I hadn’t picked out the crib or the other baby furniture. There were two small spare rooms in the lake house. They were both too far away from my own bedroom to be appropriate and would require me switching rooms with Claire or Glory so I had waited on that for now. Both of the rooms would require some work anyway. A fresh coat of paint and some carpeting at the least. Proper wanted to help with that but he had been away a lot since the party, presumably on club business. Pinky wasn’t saying much and the small bit of info she was willing to part with made me think whatever it was, was serious.
The holes in the wall that Mr. “Don’t want anything to do with the baby” had put his fist through had been fixed. Diego had actually showed up himself to do it but Glory, who was the only one there at the time, wouldn’t let him in. So Claire and I had come home to find two Hell’s Saints prospects sheet rocking over the holes in the walls that Diego’s fist had left.
I guess having those holes sealed up was supposed to make me feel better. I would have felt better if they had been sealed up months ago. I would have felt a whole lot better if they had never been left at all.
But no use crying over spilled milk. Diego was trying to make those words up to me. I knew he was. I knew he regretted saying them.
I knew he wasn’t that guy.
I knew it.
I knew the things he said prob
ably kept him up nights with self-recrimination because he was not that guy. The guy who did and said those things was an utter and complete asshole. I knew Diego was not him.
But he also was not the guy who wanted a baby. He was also not that guy.
*****
I was buttoning up my blouse after my eighth month checkup. Everything was great. My visits were now every two weeks, I could hardly believe that I was at that point.
My blood pressure was still good, urine was fine, and I added another three pounds to the growing number on the scale. At thirty two weeks I had a weight gain of thirty pounds. I had been eating a healthy diet and exercising faithfully, so whatever pounds my body was putting on, it evidently needed. My uterine growth was right where it should be. All in all the pregnancy was progressing just perfectly.
And I loved my doctor. He was old school. He was in his mid-seventies and although he was no longer taking new patients, he had made an exception for me. He practiced gynecology as well as obstetrics. Pinky and Dolly were not only patients of his, they were also friends. Reno had been delivered by Dr. Gideon. His practice was small and he liked it that way. I was never kept waiting more than a half an hour in the waiting room. Once I had an appointment and he had been called into the delivery room, I was told of the situation and rescheduled for the next day. None of this sitting around in an uncomfortable waiting room while he quickly delivered and raced back.
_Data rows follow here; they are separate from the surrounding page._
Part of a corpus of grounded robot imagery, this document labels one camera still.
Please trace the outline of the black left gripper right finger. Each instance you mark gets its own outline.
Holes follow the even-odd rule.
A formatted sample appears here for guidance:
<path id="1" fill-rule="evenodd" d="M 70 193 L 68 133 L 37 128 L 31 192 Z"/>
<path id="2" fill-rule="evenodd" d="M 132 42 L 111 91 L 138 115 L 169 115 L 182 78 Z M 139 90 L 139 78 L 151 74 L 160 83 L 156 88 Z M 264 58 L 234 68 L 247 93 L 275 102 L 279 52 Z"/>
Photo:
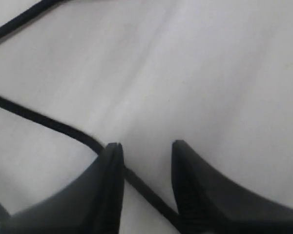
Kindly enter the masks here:
<path id="1" fill-rule="evenodd" d="M 238 185 L 185 141 L 172 145 L 171 180 L 183 234 L 293 234 L 293 209 Z"/>

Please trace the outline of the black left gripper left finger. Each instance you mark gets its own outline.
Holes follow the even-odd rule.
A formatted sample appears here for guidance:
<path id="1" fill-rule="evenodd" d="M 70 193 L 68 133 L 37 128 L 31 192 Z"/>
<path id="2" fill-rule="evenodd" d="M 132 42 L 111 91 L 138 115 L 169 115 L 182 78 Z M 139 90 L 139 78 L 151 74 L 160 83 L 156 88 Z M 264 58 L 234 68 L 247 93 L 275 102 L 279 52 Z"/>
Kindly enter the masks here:
<path id="1" fill-rule="evenodd" d="M 57 194 L 1 221 L 0 234 L 117 234 L 123 196 L 123 148 L 110 143 Z"/>
The man took his time. He spent as much time with each of his patients as he needed to. He didn’t nag me about my weight and he didn’t order any tests that he felt were unnecessary, yet he was thorough. The one thing that did bother him was that I had filled in nothing about the medical history of the baby’s father. He was not pleased with that, and had no qualms in telling me how he felt.
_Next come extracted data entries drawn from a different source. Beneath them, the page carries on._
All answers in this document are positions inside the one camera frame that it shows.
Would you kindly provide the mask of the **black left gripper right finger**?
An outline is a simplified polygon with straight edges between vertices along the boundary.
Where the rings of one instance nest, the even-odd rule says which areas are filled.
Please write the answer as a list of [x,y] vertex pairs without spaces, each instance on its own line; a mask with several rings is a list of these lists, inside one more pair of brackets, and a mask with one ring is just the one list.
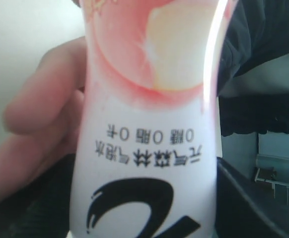
[[218,158],[215,228],[220,238],[289,238],[289,208]]

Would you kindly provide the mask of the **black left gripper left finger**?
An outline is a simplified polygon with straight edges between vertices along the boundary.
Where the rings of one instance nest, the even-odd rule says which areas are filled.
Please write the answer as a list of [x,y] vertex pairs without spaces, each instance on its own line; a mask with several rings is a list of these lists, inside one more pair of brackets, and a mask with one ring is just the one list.
[[65,238],[75,155],[0,202],[0,238]]

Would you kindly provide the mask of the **black sleeved forearm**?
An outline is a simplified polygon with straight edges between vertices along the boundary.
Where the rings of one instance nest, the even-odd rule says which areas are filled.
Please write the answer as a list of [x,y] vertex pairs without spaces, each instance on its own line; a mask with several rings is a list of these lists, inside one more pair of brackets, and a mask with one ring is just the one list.
[[289,135],[289,0],[240,0],[218,76],[221,134]]

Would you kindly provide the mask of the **open human hand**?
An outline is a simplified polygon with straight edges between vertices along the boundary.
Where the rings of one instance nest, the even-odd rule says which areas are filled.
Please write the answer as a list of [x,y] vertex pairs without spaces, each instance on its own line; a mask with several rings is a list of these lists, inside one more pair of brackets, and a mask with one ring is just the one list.
[[3,122],[10,136],[0,145],[0,201],[75,151],[86,64],[84,37],[49,50],[7,105]]
My poor baby. I knew very little of the medical history of our family. I knew a little about my father’s side. But my mother’s side I knew nothing about. I had filled in the sections as best as I could. The part of the health questionnaire that asked about the baby daddy’s history, I had left totally blank. It bothered me. It did I spent more than one night lying in bed thinking about Janey and her baby and wondered what had caused the baby to die in womb and if the baby had been healthy otherwise and if not, did that have something to do with Diego’s DNA.